-- Activity --
The expected output is the data below, character for character, without its pictures.
=== Section Start ===
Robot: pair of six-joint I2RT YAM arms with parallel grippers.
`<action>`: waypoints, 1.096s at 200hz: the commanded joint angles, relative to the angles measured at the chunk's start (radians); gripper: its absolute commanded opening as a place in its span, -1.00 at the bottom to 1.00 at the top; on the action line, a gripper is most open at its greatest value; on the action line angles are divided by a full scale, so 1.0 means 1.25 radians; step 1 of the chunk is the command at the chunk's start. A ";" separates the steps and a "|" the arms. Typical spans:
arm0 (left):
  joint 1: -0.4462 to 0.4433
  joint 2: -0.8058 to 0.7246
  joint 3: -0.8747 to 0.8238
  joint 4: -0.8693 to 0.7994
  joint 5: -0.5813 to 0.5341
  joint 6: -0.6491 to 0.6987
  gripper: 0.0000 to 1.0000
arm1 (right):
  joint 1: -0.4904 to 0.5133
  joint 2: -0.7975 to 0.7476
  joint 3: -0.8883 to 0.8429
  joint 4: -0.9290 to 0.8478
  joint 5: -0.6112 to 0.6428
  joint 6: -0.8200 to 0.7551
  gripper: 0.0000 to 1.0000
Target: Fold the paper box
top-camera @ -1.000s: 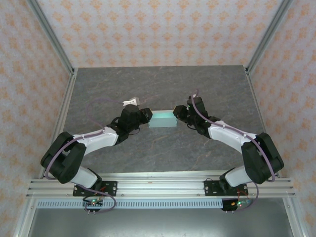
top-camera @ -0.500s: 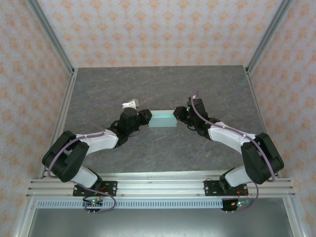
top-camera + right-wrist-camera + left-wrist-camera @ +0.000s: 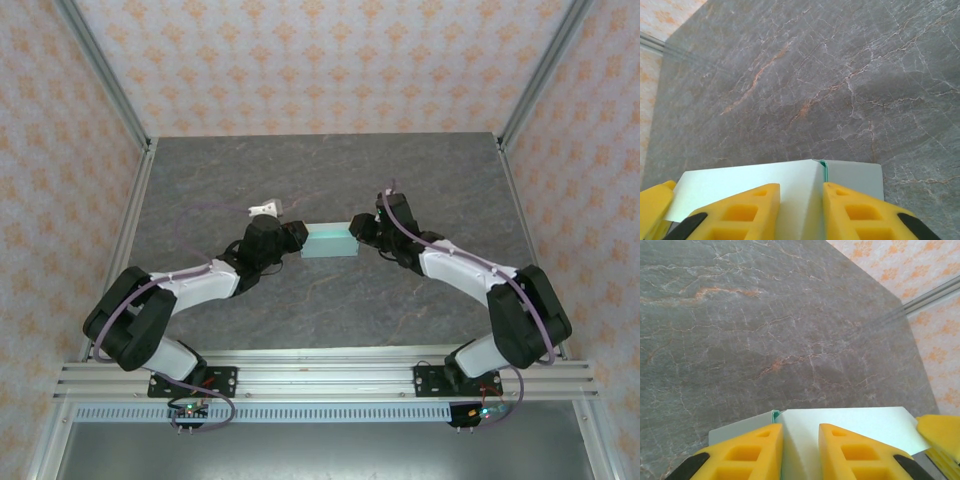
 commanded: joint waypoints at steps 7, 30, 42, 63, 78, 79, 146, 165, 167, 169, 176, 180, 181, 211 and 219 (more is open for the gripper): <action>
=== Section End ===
-- Written response --
Robot: pair of six-joint I2RT YAM arms with parallel grippers.
`<action>`: waypoints, 1.096s at 200hz: the commanded joint angles, relative to the angles measured at the chunk's start (radians); gripper: its absolute commanded opening as a place in its span, -1.00 at the bottom to 1.00 at the top; on the action line, a gripper is most open at its greatest value; on the action line angles are divided by a full scale, so 1.0 means 1.25 radians; step 1 of the chunk is the command at the chunk's start. A ";" separates the steps and a "|" the arms. Typical spans:
arm0 (left):
  joint 1: -0.4462 to 0.4433
  joint 2: -0.8058 to 0.7246
  joint 3: -0.8747 to 0.8238
  joint 4: -0.8693 to 0.7994
  joint 5: -0.5813 to 0.5341
  joint 6: -0.6491 to 0.6987
  gripper: 0.0000 to 1.0000
arm1 (right):
  joint 1: -0.4904 to 0.5133
  joint 2: -0.7975 to 0.7476
  joint 3: -0.8883 to 0.8429
  joint 4: -0.9290 to 0.8478
  joint 5: -0.6112 to 0.6428
  joint 6: -0.8200 to 0.7551
  gripper: 0.0000 to 1.0000
Target: Fold the paper box
top-camera @ -1.000s: 
top-camera @ -0.500s: 
top-camera + right-wrist-camera + left-wrist-camera @ +0.000s: 
 commanded: joint waypoints at steps 7, 30, 42, 63, 78, 79, 146, 165, 167, 169, 176, 180, 181, 211 and 219 (more is open for the gripper): <action>

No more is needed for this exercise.